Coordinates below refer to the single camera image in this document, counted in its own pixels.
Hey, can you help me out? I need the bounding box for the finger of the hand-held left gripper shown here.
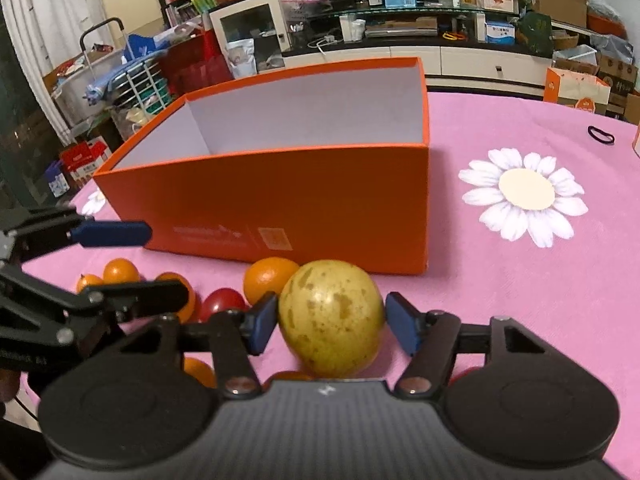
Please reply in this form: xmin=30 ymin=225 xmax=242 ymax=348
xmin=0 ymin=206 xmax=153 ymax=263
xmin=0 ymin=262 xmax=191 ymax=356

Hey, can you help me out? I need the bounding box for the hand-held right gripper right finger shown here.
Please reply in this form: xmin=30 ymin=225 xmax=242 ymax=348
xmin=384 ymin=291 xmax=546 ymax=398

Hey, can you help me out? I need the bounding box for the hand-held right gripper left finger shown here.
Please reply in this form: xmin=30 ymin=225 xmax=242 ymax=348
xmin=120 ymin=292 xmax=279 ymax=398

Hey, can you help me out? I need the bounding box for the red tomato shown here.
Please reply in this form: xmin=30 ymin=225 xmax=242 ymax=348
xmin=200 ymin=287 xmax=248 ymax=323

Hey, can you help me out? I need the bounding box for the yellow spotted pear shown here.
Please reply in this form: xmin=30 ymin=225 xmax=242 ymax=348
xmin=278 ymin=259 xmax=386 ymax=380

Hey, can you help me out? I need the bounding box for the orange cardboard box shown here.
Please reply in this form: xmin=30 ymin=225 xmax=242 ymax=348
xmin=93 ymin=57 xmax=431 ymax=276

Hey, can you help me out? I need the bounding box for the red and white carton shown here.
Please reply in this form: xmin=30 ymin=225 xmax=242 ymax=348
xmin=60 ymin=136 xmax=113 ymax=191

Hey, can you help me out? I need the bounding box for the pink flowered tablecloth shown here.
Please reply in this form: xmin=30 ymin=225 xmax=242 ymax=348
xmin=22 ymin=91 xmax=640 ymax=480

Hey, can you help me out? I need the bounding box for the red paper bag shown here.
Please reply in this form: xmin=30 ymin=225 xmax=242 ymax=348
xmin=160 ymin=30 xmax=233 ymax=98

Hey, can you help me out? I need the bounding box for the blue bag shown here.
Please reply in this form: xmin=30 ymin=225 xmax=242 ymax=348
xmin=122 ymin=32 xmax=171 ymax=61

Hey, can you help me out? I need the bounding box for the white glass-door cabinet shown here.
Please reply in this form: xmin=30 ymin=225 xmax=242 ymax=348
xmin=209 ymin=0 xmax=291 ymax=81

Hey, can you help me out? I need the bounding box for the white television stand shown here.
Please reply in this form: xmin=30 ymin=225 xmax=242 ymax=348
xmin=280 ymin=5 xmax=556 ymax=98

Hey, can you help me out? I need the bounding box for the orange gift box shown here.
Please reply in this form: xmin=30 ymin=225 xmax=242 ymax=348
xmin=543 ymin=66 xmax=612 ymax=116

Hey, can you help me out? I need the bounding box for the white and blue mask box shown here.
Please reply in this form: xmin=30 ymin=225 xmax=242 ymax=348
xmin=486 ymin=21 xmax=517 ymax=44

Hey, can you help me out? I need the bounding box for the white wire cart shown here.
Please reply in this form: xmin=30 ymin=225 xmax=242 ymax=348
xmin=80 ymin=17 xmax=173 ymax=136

* * * * *

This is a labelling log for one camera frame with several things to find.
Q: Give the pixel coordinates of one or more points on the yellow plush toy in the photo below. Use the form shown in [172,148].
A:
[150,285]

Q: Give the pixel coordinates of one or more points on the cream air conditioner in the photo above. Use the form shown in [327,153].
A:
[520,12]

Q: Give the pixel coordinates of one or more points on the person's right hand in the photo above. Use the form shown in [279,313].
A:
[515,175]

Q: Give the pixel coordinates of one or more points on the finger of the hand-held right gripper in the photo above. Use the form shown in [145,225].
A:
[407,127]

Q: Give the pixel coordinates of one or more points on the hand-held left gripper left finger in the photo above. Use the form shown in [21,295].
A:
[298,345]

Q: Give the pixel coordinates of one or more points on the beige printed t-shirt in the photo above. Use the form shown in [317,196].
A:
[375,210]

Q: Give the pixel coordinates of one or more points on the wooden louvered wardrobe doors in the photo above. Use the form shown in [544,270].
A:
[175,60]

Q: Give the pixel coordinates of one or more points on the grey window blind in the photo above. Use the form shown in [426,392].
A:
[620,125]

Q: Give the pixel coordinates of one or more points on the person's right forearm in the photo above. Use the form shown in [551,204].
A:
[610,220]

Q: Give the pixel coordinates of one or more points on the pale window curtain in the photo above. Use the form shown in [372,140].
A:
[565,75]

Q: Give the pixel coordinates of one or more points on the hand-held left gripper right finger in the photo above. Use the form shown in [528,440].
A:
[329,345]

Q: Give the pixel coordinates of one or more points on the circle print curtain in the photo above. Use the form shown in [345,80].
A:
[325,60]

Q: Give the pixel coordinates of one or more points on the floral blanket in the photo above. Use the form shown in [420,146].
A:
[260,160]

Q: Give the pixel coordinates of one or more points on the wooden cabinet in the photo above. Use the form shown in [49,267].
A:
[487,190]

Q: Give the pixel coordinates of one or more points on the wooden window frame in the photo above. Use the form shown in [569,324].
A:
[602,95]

* * * * *

**What you are asked to do**
Wherever the word "gripper" appears in the listing above, copy the whole line.

**Solution to this task**
Hey, can you help me out? I need the bounding box for the finger of the hand-held left gripper shown here.
Hey, can you help me out? I need the bounding box for the hand-held right gripper right finger shown here.
Hey, can you help me out? I need the bounding box for the hand-held right gripper left finger shown here.
Q: Give the pixel coordinates of one or more points on the finger of the hand-held right gripper in the photo above. Use the form shown in [145,225].
Q: Give the pixel coordinates of one or more points on the hand-held left gripper left finger in the photo above. Use the form shown in [21,295].
Q: Give the pixel coordinates of one or more points on the hand-held left gripper right finger in the photo above. Use the form shown in [528,440].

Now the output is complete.